I live five minutes away by car. When I pull into her driveway, first thing, I look through the front window to see if she's in her reading chair.

I dread the day I don't see her there.

We talk about everything. The news, weather, family stuff.

And we laugh so hard, we cry.

Sometimes we take two bag chairs and sit by the lake just watching the water.

Mom might say "the lake is in a bad mood today."

Mom is cool with any topic. We both share a passion for reading and gardening.

Mom doesn't flinch at the odd swear word. We brought her over to see the movie "The Hangover," and she had fun.

Mom is such a great cook, she could own a restaurant.
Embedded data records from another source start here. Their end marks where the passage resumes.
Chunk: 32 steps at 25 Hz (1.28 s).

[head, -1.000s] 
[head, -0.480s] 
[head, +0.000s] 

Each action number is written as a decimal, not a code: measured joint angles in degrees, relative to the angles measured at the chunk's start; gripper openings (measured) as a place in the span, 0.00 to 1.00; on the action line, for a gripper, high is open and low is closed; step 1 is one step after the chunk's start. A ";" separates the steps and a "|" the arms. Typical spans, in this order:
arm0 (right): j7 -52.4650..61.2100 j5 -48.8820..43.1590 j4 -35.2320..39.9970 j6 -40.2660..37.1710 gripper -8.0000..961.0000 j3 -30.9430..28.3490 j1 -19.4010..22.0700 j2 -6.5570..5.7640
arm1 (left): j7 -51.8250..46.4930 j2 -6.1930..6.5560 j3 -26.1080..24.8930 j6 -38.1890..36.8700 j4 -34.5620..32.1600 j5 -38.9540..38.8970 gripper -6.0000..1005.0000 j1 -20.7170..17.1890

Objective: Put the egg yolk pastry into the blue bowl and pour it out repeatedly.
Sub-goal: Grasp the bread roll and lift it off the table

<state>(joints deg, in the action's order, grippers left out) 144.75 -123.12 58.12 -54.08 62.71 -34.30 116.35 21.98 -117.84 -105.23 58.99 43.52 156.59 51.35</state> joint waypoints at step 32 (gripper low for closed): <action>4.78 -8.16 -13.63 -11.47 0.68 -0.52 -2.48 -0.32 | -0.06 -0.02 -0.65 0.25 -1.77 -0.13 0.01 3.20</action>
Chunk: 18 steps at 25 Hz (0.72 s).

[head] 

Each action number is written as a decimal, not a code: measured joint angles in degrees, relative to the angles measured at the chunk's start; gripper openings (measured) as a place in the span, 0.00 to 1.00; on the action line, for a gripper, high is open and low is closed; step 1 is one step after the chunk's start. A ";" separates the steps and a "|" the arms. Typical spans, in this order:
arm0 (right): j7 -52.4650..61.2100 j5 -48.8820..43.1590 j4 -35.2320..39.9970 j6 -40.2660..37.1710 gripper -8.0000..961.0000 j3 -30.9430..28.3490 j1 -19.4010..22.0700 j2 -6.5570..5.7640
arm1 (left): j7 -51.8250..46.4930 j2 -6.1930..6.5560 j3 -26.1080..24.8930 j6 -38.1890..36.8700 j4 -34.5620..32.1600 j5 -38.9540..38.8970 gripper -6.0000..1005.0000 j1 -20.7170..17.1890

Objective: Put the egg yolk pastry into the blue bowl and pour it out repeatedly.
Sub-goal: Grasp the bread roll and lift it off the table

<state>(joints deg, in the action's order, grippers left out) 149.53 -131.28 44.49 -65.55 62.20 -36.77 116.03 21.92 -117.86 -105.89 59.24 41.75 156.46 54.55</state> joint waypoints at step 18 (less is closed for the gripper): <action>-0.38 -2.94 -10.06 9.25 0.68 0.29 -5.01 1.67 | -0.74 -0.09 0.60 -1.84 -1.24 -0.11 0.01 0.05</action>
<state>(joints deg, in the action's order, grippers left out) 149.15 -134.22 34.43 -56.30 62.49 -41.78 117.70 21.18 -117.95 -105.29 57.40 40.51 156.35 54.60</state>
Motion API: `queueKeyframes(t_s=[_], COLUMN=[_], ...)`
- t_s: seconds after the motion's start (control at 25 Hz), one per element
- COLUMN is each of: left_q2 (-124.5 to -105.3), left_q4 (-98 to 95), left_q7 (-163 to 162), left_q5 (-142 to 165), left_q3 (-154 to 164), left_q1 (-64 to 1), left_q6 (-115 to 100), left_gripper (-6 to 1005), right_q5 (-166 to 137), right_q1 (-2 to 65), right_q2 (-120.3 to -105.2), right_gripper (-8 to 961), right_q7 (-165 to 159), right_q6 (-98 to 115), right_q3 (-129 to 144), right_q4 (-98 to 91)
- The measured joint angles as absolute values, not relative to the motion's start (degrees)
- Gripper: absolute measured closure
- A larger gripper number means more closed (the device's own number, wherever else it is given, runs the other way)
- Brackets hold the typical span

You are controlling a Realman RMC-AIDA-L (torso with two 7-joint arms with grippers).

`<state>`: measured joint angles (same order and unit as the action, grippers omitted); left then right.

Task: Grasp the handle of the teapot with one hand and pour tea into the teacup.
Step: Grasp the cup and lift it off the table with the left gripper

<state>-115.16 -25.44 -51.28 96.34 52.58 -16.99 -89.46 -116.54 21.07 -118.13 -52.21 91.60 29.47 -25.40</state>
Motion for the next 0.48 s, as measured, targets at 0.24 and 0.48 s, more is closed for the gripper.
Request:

I picture her as a young mother showing me some new flower that just blossomed.

I see her building a stone fence along the side of our house.

She's no wimp, my mom.

I even gave her my mini trampoline!

It worked for her!

Mom is a healthy 89, living in our family home. I cherish every minute with her.

She likes to wear low cowboy boots.

Ronni, I love the way you described your relationship with your mom.

Strong and proud.

My mom died at the age of 77,following hip surgery.She was brave and proud with no hint of self-pity.She taught us a lot even as she was going downhill with so much pain and suffering.I miss her very much.Thanks ,Ronnie for sharing.